List ingestion jobs currently running in Feast.

Parameters
  • include_terminated – Flag to include terminated jobs or not

  • project – Optionally specify the project to use as filter when retrieving jobs

  • table_name – Optionally specify name of feature table to use as filter when retrieving jobs

Returns

List of SparkJob ingestion jobs.

property metrics_redis: Redis
schedule_offline_to_online_ingestion(feature_table: FeatureTable, ingestion_timespan: int, cron_schedule: str)[source]

Launch Scheduled Ingestion Job from Batch Source to Online Store for given feature table

Parameters
  • feature_table – FeatureTable that will be ingested into the online store

  • ingestion_timespan – Days of data which will be ingestion per job. The boundaries on which to filter the source are [end of day of execution date - ingestion_timespan (days) , end of day of execution date)

  • cron_schedule – Cron schedule expression

Returns: Spark Job Proxy object

start_offline_to_online_ingestion(feature_table: FeatureTable, start: datetime, end: datetime) SparkJob[source]

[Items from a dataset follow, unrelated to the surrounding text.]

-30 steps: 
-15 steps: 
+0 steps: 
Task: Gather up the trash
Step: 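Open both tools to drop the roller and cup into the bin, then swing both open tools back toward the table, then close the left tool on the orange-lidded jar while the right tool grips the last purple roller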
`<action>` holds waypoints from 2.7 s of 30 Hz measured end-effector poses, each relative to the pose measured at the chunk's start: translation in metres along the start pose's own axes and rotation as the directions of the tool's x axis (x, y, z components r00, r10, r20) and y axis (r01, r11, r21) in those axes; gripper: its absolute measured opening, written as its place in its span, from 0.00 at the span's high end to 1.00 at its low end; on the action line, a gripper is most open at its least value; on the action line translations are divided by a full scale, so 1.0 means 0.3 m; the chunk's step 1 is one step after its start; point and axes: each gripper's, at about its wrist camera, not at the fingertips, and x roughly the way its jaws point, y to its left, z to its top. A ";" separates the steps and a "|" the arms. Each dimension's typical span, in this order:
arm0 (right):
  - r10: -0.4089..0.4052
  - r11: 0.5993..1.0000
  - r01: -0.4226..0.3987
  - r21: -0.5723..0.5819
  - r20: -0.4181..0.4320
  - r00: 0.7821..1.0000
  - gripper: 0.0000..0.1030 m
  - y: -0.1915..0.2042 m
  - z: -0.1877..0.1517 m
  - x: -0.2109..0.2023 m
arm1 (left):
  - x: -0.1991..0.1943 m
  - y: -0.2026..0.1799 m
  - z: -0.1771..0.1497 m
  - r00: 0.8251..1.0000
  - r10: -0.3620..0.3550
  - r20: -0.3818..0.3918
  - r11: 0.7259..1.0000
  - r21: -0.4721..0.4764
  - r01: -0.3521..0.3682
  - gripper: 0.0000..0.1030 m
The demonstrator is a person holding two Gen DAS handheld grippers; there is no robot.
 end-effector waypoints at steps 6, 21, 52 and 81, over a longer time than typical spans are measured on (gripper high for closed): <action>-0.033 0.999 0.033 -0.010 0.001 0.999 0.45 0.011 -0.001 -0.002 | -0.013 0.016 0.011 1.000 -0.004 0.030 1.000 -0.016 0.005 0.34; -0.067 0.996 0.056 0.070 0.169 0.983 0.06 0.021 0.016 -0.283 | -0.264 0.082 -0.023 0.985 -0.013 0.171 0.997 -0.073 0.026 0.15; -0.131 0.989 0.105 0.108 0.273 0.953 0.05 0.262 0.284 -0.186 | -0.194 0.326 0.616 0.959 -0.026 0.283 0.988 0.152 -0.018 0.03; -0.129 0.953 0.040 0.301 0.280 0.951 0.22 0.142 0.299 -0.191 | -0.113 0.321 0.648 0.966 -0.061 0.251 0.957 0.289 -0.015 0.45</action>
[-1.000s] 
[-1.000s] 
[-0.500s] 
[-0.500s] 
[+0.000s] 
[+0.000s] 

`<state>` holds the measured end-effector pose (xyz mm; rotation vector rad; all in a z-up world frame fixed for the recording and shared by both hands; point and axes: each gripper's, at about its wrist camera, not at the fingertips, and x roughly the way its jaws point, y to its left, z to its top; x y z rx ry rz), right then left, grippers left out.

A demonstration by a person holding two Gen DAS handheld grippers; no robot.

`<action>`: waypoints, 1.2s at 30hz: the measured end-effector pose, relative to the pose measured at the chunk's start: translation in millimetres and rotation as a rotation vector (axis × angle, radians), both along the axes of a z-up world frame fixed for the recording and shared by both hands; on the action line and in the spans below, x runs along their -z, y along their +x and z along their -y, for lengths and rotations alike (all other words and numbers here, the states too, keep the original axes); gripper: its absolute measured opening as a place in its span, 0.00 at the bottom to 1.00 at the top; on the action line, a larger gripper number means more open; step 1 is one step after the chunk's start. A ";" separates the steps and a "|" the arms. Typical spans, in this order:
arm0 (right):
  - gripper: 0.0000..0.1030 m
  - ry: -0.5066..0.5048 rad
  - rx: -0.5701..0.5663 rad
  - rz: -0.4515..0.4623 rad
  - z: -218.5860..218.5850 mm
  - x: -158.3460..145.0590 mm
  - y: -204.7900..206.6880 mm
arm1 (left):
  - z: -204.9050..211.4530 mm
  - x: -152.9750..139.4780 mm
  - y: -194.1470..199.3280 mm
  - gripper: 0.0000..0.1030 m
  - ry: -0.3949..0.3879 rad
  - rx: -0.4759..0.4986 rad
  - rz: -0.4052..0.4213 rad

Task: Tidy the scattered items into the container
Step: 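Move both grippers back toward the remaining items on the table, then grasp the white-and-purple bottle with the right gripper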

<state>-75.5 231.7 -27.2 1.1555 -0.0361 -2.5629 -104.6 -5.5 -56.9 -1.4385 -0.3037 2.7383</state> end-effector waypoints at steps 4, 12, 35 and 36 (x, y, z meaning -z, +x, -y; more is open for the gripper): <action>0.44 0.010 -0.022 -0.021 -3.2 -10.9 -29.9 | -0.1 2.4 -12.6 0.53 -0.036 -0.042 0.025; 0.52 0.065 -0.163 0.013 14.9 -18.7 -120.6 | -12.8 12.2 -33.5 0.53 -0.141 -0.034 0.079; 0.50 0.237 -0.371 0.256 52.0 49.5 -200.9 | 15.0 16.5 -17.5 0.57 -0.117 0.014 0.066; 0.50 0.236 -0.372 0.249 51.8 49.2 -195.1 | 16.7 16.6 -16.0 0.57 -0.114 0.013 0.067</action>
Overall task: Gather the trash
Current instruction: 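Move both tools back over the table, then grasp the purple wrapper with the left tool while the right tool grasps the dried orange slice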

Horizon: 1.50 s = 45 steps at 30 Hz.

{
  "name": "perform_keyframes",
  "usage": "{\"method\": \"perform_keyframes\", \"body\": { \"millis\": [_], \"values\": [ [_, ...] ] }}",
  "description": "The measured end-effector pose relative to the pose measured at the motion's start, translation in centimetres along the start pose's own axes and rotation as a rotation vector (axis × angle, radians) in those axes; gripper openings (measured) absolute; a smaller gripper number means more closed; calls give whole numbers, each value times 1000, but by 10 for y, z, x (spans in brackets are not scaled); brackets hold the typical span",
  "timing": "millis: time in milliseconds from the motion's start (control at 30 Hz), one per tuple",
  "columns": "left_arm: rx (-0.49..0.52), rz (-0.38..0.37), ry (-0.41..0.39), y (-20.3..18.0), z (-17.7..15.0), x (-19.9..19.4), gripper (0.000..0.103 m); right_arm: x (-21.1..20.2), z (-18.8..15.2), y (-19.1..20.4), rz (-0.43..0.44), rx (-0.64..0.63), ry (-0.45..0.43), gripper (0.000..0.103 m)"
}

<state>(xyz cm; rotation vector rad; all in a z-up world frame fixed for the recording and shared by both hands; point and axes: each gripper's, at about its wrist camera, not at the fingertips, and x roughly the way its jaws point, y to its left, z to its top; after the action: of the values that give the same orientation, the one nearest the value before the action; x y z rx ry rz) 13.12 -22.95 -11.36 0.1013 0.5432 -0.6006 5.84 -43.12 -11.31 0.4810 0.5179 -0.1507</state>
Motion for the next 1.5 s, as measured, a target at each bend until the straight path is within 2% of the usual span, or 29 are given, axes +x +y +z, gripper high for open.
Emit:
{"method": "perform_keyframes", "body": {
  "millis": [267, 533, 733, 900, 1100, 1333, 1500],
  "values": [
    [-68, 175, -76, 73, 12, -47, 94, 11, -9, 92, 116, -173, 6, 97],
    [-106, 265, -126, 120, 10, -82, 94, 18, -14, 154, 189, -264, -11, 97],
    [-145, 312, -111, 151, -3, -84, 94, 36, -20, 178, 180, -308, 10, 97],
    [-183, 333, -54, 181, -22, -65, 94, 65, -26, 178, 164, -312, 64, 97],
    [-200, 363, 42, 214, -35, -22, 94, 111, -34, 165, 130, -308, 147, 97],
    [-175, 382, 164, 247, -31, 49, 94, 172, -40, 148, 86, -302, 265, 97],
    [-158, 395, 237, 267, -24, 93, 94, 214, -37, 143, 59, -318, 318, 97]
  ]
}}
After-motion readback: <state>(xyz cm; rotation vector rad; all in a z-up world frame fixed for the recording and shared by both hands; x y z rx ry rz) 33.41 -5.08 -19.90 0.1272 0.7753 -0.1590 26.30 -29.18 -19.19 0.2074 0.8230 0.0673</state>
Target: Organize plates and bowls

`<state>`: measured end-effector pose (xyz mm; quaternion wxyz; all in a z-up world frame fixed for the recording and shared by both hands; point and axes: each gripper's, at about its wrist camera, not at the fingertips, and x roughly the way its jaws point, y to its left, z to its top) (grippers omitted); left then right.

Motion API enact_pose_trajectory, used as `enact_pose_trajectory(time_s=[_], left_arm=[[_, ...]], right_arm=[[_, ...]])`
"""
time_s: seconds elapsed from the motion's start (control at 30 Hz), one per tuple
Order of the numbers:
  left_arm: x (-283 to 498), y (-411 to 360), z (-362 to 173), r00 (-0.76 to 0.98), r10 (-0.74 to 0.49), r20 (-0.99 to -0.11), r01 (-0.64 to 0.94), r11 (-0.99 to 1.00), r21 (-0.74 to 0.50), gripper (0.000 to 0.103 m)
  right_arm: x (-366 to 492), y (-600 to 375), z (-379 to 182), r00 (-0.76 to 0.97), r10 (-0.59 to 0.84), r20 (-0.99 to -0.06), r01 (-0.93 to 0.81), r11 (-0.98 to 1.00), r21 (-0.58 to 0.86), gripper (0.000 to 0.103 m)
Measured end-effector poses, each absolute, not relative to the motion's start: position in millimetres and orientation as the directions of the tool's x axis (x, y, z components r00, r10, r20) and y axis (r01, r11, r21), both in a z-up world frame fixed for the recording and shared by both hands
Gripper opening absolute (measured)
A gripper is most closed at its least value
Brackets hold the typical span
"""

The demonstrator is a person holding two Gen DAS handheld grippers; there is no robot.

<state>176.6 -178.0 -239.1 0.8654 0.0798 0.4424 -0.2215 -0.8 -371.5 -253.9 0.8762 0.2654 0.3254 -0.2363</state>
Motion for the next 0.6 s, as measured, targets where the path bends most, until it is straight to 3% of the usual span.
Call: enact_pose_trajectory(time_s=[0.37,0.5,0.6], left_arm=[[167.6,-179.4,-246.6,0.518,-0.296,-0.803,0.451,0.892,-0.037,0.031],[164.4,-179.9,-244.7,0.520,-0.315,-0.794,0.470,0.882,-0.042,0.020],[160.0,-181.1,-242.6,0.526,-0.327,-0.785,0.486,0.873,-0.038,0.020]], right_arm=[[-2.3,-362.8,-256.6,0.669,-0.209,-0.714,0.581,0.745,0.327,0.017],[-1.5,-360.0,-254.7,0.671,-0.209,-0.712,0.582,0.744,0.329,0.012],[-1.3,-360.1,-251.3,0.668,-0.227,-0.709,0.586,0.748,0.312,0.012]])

Launch Ingestion Job from Batch Source to Online Store for given feature table

Parameters
  • feature_table – FeatureTable that will be ingested into the online store

  • start – lower datetime boundary on which to filter the source

  • end – upper datetime boundary on which to filter the source

Returns: Spark Job Proxy object

start_stream_to_online_ingestion(feature_table: FeatureTable, extra_jars: Optional[List[str]] = None, project: Optional[str] = None) SparkJob[source]
unschedule_offline_to_online_ingestion(feature_table: FeatureTable, project=None)[source]
feast_spark.client.stage_entities_to_bq_with_partition(entity_source: DataFrame, project: str, dataset: str) BigQuerySource[source]

Stores given (entity) dataframe as new table in BQ. Name of the table generated based on current time. Table will expire in 1 day. Returns BigQuerySource with reference to created table.